What is being asked | Gather every line below where "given" appears.

(Stored dataset items)
------------------------------------------------

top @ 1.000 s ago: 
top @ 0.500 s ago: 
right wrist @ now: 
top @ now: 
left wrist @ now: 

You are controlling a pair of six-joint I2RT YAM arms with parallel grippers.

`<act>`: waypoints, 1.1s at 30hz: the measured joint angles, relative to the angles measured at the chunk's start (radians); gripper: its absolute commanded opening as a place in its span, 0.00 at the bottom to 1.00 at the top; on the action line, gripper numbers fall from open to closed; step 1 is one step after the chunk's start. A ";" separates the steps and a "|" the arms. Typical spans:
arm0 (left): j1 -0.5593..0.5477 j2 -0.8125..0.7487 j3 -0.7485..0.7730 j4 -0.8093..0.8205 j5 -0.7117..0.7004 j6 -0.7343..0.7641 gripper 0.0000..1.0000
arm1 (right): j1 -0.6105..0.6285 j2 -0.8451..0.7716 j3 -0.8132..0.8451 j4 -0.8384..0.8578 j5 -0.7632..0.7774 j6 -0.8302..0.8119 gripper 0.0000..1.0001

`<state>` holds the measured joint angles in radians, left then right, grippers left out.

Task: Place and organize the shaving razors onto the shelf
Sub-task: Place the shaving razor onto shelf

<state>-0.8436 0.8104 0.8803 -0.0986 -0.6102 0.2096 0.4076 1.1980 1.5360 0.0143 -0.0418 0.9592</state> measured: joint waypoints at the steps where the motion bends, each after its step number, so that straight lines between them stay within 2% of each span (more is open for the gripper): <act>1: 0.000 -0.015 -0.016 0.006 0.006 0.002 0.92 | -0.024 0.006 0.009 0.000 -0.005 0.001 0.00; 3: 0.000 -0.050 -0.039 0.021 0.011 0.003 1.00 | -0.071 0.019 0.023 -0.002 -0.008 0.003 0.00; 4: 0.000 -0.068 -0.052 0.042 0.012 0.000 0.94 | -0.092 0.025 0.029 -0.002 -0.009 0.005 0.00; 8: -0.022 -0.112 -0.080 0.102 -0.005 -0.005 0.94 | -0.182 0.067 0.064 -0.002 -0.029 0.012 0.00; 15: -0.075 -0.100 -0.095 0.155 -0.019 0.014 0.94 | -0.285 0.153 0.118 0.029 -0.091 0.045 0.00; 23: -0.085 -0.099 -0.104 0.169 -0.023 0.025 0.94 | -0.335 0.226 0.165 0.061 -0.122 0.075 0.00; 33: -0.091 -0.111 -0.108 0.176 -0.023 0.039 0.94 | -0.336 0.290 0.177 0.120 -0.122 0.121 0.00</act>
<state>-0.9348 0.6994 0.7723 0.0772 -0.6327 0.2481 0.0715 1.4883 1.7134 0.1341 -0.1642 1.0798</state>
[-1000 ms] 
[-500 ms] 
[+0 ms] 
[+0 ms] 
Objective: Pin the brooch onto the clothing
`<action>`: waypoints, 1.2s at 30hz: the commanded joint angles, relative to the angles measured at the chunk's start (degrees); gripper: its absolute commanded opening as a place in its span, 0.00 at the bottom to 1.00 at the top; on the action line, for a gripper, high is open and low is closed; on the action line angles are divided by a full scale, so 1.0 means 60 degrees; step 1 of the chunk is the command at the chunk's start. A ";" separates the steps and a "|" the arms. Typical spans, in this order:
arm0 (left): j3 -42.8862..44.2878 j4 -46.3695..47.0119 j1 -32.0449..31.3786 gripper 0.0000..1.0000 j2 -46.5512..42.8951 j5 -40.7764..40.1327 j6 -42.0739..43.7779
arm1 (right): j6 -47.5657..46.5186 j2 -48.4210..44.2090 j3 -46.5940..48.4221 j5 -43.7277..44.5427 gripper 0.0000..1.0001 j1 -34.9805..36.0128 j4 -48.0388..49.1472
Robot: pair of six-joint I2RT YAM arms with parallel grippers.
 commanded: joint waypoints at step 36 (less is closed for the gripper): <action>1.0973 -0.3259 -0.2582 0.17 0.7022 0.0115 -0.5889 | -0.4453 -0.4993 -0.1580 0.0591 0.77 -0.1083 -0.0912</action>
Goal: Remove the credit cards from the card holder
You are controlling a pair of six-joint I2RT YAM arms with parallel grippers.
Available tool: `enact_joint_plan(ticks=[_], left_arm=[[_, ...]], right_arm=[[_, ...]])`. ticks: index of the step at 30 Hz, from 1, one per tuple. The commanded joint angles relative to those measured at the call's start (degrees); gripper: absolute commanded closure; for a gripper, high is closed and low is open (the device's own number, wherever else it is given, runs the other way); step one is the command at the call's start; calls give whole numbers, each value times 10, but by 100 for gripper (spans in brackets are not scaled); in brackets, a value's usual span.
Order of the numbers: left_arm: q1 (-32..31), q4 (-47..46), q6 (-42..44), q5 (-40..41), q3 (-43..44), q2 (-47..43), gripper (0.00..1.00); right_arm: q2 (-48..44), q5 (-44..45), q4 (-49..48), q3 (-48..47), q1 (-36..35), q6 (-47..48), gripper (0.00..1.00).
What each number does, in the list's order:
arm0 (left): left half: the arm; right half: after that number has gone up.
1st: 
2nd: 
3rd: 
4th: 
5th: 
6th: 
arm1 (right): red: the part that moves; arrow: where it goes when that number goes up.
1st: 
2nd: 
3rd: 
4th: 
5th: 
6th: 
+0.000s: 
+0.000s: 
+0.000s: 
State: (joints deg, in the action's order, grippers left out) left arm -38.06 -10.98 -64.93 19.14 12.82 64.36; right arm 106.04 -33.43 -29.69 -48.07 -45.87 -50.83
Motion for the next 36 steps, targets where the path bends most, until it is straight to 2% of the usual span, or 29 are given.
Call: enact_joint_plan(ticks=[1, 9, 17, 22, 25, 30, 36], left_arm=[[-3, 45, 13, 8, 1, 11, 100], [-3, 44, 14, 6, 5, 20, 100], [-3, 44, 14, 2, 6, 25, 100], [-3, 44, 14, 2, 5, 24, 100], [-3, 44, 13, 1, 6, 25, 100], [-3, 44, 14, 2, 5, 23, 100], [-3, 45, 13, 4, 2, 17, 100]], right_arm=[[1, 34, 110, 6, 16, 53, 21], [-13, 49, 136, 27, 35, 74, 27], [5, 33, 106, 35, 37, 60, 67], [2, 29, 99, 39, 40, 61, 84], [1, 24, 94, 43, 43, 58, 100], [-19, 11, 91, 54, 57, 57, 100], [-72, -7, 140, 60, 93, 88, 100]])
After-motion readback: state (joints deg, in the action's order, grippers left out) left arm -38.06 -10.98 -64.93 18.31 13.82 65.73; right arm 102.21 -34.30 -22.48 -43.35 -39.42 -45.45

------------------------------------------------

Answer box |
Available tool: `enact_joint_plan(ticks=[_], left_arm=[[_, ...]], right_arm=[[_, ...]])`. ticks: index of the step at 30 Hz, from 1, one per tuple. The commanded joint angles relative to those measured at the call's start (degrees); gripper: absolute commanded closure; for a gripper, high is closed and low is open (the device's own number, wherever else it is given, runs the other way); step one is the command at the call's start; calls give whole numbers, each value times 10, but by 100 for gripper (spans in brackets are not scaled); in brackets, a value's usual span.
Motion for the next 36 steps, targets where the path bends most, until it is straight to 2% of the usual span, or 29 are given.

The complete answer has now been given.